# WHAT IS EXPECTED
Output only the stretch of the listing that starts at the line containing "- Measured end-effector" and ends at the line containing "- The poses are", reproduced exactly with both ends.

___ RECORDED INFORMATION

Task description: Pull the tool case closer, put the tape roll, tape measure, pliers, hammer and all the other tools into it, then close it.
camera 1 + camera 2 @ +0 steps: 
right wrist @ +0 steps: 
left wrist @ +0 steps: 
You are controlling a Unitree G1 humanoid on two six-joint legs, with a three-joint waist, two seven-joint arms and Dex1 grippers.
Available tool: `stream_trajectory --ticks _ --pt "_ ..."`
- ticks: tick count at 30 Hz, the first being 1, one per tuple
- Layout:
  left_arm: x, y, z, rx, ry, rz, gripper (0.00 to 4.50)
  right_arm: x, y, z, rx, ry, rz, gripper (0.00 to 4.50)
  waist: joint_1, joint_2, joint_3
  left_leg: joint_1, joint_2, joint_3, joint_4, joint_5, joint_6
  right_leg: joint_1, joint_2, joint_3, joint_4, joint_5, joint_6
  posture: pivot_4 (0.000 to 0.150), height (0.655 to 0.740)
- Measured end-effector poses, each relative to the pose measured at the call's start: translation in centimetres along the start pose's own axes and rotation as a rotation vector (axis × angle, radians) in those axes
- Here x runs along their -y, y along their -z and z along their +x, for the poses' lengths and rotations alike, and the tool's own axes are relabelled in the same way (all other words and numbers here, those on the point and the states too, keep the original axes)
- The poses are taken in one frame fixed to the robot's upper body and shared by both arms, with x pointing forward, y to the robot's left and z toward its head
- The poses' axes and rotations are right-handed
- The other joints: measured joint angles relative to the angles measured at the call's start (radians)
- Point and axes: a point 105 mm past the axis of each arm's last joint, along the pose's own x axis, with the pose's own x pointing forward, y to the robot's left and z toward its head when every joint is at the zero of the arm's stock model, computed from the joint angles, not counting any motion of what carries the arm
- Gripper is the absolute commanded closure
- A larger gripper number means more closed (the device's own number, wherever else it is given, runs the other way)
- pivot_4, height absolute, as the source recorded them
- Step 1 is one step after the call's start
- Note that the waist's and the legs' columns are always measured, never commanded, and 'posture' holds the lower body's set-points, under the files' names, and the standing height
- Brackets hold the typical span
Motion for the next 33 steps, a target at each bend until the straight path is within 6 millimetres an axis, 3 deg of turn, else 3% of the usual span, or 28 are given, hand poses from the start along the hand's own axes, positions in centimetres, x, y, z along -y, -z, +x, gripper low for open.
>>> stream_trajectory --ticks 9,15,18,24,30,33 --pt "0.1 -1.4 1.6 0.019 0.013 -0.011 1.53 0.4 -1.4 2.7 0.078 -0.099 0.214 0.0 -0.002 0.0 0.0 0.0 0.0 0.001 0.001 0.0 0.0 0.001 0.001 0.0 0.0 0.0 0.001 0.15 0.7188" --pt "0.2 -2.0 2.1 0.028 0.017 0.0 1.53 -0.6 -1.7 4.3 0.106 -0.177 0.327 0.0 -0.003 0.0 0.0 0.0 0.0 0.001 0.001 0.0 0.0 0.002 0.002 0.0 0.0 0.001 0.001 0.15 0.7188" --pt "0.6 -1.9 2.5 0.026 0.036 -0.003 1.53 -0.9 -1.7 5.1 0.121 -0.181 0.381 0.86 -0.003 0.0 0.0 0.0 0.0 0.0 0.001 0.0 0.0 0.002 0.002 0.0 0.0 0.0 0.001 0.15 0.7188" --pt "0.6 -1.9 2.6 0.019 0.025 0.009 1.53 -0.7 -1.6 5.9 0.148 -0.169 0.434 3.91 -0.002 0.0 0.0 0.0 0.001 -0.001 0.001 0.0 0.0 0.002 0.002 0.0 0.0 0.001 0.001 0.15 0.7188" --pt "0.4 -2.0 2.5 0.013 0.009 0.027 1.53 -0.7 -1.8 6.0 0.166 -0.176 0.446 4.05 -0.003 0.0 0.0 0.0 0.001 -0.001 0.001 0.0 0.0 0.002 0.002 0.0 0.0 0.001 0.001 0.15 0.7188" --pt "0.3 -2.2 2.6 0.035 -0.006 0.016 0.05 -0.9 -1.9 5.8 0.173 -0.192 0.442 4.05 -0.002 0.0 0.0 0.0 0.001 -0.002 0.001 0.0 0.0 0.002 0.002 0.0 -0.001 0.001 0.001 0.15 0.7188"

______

# EXPECTED ANSWER
- Measured end-effector poses, each relative to the pose measured at the call's start: translation in centimetres along the start pose's own axes and rotation as a rotation vector (axis × angle, radians) in those axes
- Here x runs along their -y, y along their -z and z along their +x, for the poses' lengths and rotations alike, and the tool's own axes are relabelled in the same way (all other words and numbers here, those on the point and the states too, keep the original axes)
- The poses are taken in one frame fixed to the robot's upper body and shared by both arms, with x pointing forward, y to the robot's left and z toward its head

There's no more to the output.